■ What you will do ■
Only lines containing the word "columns" are needed; pull them out of the material.

■ Recorded information ■
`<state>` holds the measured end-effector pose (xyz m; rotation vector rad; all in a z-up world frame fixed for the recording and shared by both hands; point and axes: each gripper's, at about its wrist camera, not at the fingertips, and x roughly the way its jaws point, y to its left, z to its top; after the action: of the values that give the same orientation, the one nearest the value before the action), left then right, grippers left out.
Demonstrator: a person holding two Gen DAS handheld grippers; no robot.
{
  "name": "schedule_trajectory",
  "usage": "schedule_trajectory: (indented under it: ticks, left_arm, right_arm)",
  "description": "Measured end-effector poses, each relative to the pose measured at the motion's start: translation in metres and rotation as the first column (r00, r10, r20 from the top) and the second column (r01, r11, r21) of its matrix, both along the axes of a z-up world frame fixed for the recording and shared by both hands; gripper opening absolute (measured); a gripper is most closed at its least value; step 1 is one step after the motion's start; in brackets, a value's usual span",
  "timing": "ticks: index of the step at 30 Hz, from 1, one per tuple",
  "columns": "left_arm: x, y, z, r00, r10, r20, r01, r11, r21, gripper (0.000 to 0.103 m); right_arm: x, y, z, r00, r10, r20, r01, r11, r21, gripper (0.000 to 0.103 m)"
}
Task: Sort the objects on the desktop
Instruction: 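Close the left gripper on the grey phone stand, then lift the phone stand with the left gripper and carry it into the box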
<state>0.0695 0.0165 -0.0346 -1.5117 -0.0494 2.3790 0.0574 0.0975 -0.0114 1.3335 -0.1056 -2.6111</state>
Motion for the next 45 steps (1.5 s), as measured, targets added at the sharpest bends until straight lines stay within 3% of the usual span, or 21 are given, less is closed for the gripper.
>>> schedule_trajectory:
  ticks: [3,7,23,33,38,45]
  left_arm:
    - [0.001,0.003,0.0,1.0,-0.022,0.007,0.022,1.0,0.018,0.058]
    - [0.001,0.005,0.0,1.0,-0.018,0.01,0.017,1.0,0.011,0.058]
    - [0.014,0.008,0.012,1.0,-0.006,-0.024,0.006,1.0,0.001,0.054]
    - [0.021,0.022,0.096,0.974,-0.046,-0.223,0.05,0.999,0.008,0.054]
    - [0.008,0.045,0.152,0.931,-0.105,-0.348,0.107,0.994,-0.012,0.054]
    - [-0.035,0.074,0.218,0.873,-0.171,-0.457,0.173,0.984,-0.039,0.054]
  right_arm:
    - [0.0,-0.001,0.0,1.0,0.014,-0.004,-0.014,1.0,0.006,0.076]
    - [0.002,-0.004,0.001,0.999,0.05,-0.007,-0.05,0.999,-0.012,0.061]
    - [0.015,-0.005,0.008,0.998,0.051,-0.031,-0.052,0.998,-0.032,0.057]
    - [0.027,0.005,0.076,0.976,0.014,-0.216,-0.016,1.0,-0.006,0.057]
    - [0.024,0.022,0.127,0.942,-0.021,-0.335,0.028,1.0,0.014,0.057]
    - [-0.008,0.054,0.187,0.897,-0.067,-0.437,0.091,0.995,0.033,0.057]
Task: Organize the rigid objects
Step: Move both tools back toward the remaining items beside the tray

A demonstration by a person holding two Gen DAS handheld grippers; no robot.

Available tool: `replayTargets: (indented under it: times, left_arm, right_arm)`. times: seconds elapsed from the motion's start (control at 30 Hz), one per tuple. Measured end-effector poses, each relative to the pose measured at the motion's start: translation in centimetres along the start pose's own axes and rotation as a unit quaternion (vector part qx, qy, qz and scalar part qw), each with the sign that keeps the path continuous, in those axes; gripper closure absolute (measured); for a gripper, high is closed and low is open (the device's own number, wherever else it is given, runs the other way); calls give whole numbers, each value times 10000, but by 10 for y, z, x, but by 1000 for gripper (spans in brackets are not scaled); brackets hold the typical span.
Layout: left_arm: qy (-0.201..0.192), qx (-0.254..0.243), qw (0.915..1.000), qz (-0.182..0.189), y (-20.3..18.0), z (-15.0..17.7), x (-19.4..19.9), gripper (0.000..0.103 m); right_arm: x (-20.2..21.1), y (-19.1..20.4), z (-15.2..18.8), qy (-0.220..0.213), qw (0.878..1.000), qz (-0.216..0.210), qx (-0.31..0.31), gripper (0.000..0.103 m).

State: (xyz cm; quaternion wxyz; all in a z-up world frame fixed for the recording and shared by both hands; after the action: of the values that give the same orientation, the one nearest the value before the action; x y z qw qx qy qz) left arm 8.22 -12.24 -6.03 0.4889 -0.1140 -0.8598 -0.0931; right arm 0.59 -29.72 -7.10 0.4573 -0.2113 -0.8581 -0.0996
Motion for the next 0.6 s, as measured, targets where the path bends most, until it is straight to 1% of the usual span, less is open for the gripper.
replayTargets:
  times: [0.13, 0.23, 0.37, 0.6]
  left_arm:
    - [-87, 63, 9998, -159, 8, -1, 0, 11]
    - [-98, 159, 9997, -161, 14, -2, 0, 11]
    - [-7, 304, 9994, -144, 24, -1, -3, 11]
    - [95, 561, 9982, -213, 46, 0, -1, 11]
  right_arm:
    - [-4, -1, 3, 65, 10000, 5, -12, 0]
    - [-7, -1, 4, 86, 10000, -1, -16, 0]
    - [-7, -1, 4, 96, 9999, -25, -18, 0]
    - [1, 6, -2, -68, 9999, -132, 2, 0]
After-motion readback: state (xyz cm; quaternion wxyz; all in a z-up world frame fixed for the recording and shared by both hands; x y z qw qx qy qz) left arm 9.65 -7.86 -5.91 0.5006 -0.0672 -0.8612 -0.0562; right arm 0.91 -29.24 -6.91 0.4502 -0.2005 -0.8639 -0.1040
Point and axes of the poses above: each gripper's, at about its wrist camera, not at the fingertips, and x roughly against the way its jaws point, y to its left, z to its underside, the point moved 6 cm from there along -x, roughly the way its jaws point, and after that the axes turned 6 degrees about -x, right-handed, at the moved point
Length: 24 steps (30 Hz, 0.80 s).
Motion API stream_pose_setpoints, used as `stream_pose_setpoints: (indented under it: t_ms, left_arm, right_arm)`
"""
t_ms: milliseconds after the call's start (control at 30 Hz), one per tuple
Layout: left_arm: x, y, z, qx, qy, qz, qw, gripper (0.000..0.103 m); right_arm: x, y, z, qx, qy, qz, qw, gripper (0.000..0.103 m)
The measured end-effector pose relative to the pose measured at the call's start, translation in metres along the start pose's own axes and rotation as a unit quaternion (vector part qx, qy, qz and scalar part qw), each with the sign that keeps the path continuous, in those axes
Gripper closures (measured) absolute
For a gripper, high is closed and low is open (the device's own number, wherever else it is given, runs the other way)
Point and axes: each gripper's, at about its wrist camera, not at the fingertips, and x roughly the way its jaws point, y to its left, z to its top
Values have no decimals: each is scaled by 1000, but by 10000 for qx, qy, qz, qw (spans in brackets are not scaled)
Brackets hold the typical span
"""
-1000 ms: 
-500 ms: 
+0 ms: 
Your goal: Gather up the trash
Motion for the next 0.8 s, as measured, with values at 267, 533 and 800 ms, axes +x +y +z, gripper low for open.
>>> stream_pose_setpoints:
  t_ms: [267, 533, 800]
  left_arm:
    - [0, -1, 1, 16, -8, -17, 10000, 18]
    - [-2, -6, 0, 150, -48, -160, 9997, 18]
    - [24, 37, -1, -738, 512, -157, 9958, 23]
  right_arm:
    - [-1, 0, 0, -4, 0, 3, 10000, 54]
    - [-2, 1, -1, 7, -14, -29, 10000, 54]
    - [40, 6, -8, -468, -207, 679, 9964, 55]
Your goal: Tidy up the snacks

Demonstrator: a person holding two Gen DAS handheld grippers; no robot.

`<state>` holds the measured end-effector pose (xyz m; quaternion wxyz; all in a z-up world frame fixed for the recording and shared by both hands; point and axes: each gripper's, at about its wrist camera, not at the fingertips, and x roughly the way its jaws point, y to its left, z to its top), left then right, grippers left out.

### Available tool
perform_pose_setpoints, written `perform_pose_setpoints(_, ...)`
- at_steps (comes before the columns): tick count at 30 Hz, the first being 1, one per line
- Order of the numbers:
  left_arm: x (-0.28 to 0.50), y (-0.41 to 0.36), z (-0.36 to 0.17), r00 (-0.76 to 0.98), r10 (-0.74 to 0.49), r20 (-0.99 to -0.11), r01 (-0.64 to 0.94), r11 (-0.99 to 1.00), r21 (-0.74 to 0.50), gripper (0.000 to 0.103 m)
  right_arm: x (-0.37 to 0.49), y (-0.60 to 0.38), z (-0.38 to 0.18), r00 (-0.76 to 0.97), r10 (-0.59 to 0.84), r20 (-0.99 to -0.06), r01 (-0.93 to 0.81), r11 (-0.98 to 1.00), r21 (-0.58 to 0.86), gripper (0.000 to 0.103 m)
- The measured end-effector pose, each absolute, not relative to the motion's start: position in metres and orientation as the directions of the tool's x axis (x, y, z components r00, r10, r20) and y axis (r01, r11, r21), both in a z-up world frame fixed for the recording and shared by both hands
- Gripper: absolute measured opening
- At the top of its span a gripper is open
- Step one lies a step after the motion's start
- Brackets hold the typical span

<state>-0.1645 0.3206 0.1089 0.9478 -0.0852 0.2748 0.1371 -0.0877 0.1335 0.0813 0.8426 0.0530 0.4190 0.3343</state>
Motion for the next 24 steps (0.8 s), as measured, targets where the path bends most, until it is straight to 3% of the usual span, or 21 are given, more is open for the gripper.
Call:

■ Response to this exercise ■
  "columns": "left_arm: x, y, z, r00, r10, r20, r01, r11, r21, gripper (0.000 to 0.103 m); right_arm: x, y, z, r00, r10, r20, r01, r11, r21, gripper (0.000 to 0.103 m)"
- at_steps (comes before the columns): tick count at 30 Hz, the first being 1, one per line

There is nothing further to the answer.